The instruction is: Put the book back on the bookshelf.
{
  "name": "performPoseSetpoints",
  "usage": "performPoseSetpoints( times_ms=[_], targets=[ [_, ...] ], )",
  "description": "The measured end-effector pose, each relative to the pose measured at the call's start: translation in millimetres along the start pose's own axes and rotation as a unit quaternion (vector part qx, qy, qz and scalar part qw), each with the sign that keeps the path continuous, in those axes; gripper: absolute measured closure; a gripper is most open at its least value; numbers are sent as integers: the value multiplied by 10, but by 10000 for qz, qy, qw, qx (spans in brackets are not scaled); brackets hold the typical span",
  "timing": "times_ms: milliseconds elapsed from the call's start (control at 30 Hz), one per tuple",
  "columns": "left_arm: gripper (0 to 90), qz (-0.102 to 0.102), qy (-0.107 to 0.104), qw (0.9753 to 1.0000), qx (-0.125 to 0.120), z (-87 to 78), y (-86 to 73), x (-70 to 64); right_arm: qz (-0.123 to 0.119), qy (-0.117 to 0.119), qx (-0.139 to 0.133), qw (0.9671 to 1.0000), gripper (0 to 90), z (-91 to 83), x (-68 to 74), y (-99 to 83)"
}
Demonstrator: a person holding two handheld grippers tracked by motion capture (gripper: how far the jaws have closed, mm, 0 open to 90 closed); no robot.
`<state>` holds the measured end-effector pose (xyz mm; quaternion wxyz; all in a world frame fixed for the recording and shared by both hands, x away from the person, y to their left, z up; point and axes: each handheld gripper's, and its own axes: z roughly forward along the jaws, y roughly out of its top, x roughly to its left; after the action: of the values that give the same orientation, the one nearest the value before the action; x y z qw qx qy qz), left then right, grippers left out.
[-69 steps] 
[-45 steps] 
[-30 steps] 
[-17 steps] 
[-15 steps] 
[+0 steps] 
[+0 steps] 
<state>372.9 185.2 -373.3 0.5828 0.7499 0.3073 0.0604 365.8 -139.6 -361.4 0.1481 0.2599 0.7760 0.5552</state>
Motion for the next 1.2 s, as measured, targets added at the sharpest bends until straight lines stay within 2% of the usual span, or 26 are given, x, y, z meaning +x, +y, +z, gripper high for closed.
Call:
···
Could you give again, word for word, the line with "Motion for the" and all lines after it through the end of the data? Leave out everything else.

Motion for the next 1.2 s, as measured, targets added at the sharpest bends until straight lines stay within 2% of the usual span, or 26 are given, x, y, z meaning +x, +y, +z, gripper high for closed.
Call:

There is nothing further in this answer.